Monday, June 15, 2020

How I Learned to Stop Worrying and Love the Taser

Remember “don’t taze me, bro“? Good times. Over the years, we’ve watched cops deploy their Tasers and, on occasion, people die. It got so bad that Taser International had to revive a debunked cause of death to explain it. Tasers characterization was changed from “non-lethal” to “less-than-lethal,” because while they weren’t as deadly as guns, they weren’t undeadly either.

It got so bad that Taser International had to change its name to Axiom.

But now, Tasers aren’t deadly anymore, and Taser has Rayshard Brooks to thank.

It’s not that a Taser is a deadly weapon.
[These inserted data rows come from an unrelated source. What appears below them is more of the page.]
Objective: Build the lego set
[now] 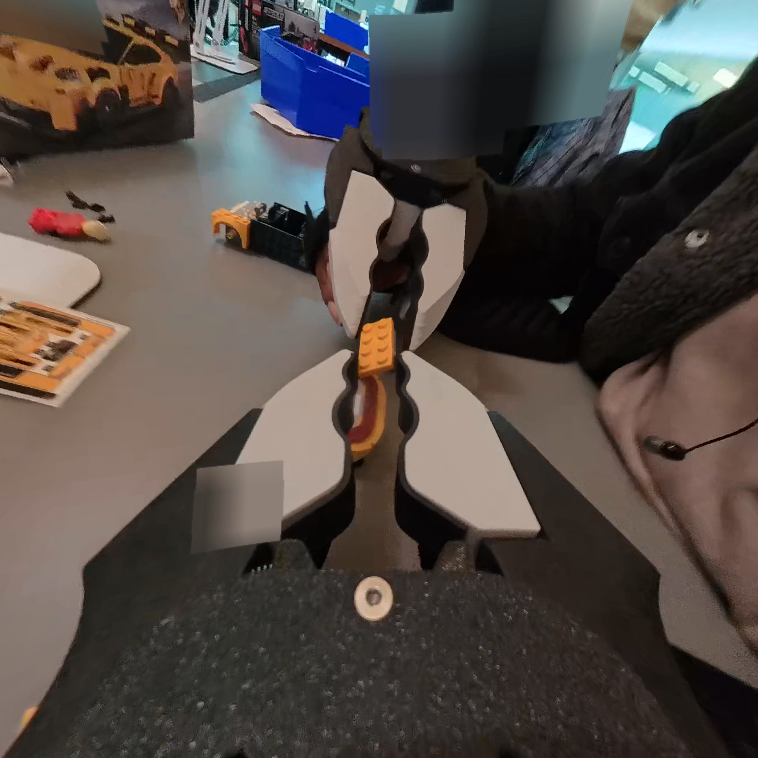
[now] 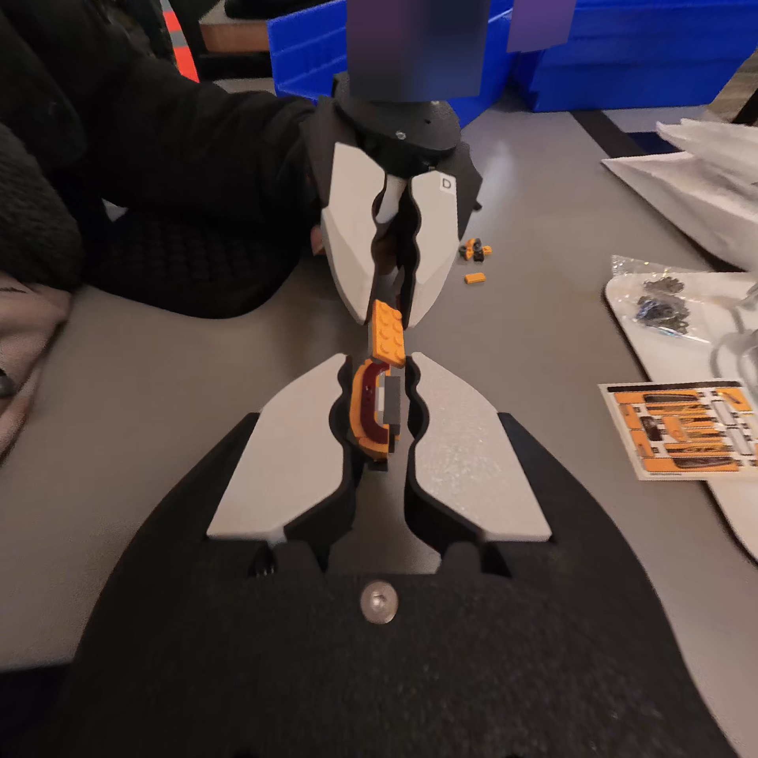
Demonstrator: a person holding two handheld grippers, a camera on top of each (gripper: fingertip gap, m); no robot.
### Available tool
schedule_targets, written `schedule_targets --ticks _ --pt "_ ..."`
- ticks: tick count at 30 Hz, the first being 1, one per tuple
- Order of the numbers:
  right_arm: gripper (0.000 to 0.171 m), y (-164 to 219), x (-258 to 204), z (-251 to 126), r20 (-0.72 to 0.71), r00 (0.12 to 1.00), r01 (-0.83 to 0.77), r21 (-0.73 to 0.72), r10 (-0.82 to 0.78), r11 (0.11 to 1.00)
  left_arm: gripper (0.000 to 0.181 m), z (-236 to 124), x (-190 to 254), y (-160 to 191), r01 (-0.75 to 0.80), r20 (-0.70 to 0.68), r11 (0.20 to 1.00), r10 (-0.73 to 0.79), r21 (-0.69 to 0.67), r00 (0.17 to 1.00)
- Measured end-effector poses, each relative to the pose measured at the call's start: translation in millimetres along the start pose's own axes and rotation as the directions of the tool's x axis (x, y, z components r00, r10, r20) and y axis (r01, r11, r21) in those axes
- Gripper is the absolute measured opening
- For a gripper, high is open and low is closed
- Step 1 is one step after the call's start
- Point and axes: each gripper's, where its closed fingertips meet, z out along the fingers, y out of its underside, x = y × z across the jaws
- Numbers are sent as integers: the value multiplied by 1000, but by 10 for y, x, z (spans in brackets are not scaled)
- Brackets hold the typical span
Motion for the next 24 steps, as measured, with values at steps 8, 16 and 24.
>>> schedule_targets --ticks 8,16,24 --pt "17 41 4 41 10 999 -45 -9 45 999 17 15 18 29 -219 70 976 218 -1 973" --pt "17 61 25 60 -15 1000 -11 -8 11 1000 16 12 0 42 -322 113 947 321 -9 940" --pt "17 86 83 73 -61 998 21 -9 -21 1000 17 17 -71 69 -303 148 952 305 -39 941"
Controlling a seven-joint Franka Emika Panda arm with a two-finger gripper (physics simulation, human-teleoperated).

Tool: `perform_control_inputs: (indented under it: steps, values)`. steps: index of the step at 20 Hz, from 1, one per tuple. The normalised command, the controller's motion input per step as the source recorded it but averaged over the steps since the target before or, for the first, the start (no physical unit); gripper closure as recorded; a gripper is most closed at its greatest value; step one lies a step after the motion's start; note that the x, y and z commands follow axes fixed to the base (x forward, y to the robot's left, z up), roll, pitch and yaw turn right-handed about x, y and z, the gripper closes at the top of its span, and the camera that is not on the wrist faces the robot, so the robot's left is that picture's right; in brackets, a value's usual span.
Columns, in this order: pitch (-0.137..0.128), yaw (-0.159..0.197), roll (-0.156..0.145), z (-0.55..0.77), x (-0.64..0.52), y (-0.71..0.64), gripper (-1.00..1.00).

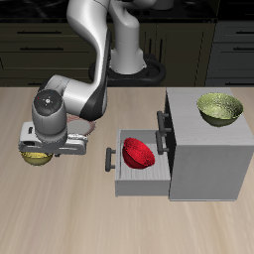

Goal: Place the yellow bowl on the plate

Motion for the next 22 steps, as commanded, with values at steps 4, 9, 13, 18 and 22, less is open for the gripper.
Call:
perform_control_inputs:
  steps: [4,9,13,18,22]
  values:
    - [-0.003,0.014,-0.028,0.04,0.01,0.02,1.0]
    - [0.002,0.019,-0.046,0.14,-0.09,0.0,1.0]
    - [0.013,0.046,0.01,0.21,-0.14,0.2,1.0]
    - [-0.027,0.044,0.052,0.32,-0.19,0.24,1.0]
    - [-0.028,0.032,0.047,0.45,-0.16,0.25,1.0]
It’s that it isn’t an undeadly weapon. It’s not that a Taser is as deadly as a gun. It’s not. But it’s not incapable of causing death or serious bodily injury. What it is, however, is that we’ve just flipped the narrative because this time, this one time as opposed to all the other times, the Taser was taken from the cop and, while Brooks fled, fired at the cop. The cop shot him. The cop killed him. The cop had a gun. Brooks had the cop’s Taser. And now a Taser is not a deadly weapon.

Graham v. Connor controls the use of deadly force by a police officer, giving rise to the “Reasonably Scared Cop Rule.” The fear is just one of death, but serious injury. Can a Taser cause serious injury? If it can cause death, then it would not seem much of a downward stretch to conclude that serious injury can occur as well. Even if a Taser isn’t a deadly weapon, that doesn’t mean it falls outside the scope of the Rule.
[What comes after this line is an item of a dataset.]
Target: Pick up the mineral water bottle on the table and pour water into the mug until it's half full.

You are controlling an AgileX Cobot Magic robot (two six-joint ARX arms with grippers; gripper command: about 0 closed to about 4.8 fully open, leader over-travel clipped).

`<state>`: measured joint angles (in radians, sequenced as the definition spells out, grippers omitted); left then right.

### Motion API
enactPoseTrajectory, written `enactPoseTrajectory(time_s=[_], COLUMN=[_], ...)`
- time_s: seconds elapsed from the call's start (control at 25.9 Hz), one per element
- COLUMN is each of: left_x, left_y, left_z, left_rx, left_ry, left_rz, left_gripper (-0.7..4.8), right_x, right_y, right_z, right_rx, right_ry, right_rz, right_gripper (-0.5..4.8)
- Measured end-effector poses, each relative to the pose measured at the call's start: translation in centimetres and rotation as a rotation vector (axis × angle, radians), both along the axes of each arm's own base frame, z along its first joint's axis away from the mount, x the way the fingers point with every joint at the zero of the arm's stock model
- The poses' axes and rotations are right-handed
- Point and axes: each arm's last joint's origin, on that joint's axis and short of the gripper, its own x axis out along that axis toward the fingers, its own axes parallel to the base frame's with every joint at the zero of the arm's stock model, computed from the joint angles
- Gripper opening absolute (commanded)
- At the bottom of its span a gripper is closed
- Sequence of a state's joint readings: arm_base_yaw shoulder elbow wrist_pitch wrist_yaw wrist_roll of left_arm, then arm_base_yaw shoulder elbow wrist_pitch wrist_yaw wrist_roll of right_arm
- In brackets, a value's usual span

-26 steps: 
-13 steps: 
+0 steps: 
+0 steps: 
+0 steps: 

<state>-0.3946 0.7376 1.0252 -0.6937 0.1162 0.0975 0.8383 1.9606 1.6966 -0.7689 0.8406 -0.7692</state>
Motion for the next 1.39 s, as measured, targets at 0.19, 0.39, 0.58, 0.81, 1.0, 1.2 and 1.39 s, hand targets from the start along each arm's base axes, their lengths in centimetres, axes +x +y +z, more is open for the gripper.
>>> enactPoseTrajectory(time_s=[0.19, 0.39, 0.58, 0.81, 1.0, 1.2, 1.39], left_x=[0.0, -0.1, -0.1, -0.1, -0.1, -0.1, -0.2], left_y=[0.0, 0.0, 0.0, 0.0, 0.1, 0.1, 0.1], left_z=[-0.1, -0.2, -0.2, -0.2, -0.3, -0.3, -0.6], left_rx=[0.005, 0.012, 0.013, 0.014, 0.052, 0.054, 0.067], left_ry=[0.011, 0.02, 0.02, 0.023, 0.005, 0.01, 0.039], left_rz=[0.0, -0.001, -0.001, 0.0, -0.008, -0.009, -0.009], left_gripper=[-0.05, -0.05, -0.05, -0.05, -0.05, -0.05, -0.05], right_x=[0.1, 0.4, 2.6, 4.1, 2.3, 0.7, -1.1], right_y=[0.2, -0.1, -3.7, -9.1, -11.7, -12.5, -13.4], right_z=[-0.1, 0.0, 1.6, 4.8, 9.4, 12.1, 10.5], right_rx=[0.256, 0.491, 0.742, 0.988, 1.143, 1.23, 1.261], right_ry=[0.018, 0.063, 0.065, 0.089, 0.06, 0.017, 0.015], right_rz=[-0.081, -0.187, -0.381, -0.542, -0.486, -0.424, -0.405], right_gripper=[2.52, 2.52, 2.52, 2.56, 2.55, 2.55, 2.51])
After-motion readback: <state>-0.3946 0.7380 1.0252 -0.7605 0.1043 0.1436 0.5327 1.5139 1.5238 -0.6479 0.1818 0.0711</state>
Still, there are significant doubts as to the legitimacy of shooting Rayshard Books, whose identity was know to the police. Let him run, catch him later. No, it’s troubling that some would expect a cop to take a potential taze from a stolen Taser, and the less passionate might recognize that the expectation that cops would let a fleeing defendant taze him without taking action is unrealistic. What’s a cop to do?

Then again, a tazing might hurt, even kill, but shooting a guy three times in the back is surely a more definitive use of deadly force. Once the Taser was fired and the cop wasn’t harmed, was there still a need to fire? There might have been a second set of prongs in the Taser, with 50,000 volts of their own, but if he stayed out of range, any potential harm would have been avoided. There are a lot of moving pieces to what happened, and there is a very strong argument to be made that killing Rayshard Books wasn’t justified.

But in the process, we learned that the Taser was no big thing. Why did we spend all those years, all those words, all those lives, thinking it was a bad compliance tool and one that could very well kill people only to learn that it was no big deal?